The task
In your copy, leave out the pictures; write out all the data exactly.

Provided material
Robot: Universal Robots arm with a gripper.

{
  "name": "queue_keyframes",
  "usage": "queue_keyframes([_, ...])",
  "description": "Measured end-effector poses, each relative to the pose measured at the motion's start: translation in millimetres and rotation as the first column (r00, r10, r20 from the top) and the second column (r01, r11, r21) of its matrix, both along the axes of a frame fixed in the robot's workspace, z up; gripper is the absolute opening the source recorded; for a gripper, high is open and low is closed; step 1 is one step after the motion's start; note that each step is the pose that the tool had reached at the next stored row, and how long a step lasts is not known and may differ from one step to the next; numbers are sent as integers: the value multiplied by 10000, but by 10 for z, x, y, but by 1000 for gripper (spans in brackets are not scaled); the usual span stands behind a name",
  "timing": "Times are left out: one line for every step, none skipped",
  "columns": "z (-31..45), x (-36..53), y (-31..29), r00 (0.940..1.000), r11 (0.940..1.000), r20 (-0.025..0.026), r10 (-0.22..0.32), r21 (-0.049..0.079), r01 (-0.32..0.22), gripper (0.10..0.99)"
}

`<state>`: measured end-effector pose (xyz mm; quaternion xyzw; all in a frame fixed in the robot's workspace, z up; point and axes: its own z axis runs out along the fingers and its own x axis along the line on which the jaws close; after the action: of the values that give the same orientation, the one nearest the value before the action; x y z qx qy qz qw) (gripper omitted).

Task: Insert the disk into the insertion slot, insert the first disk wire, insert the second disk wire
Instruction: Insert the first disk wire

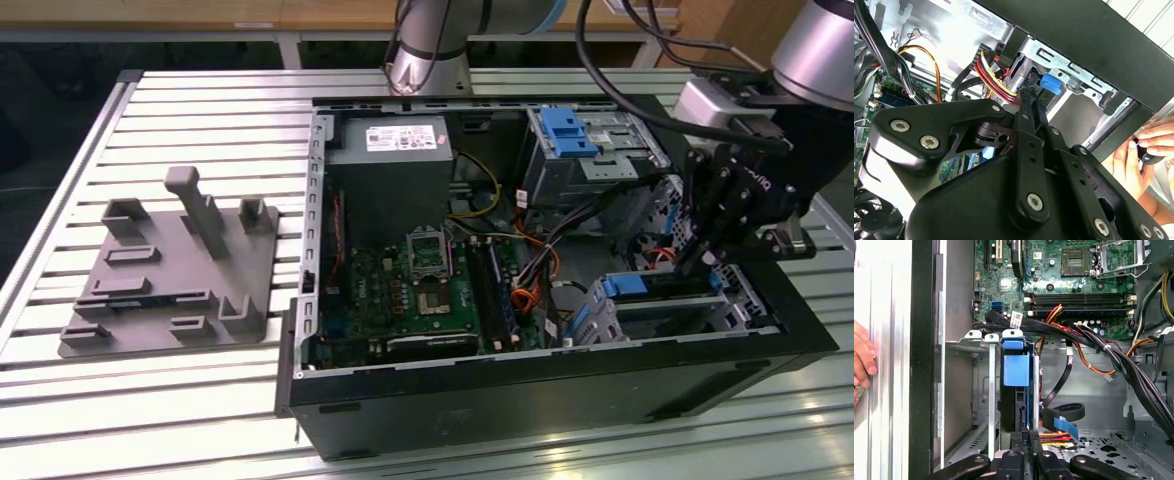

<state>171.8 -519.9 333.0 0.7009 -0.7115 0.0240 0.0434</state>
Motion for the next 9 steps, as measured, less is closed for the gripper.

Exercise result
Robot: Universal Robots arm with a gripper.

{
  "name": "queue_keyframes",
  "usage": "queue_keyframes([_, ...])",
  "description": "Measured end-effector poses, each relative to the pose measured at the motion's start: translation in millimetres and rotation as the first column (r00, r10, r20 from the top) and the second column (r01, r11, r21) of its matrix, both along the axes of a frame fixed in the robot's workspace, z up; gripper is the absolute opening the source recorded; for a gripper, high is open and low is closed; step 1 is one step after the motion's start; note that each step is the pose that the tool had reached at the next stored row, and how long a step lasts is not known and may differ from one step to the next; numbers are sent as integers: the value multiplied by 10000, but by 10 for z, x, y, but by 1000 for gripper (spans in brackets are not scaled); the usual span stands behind a name",
  "timing": "Times are left out: one line for every step, none skipped",
  "columns": "z (-31..45), x (-36..53), y (-31..29), r00 (0.940..1.000), r11 (0.940..1.000), r20 (-0.025..0.026), r10 (-0.22..0.32), r21 (-0.049..0.079), r01 (-0.32..0.22), gripper (0.10..0.99)"
}

`<state>`: measured end-effector pose (xyz mm; quaternion xyzw; all in a frame fixed in the robot's workspace, z up; point and axes: its own z axis runs out along the fingers and its own x axis along the line on which the jaws close; after the action: of the values that give the same orientation, the one nearest the value before the action; x y z qx qy qz qw) (gripper omitted).

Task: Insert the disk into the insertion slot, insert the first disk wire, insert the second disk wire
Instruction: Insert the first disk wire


<state>171.8 -519.9 333.0 0.7009 -0.7115 0.0240 0.0434</state>
Motion for the next 9 steps, as measured, less is closed for the gripper.

There is no more to this output.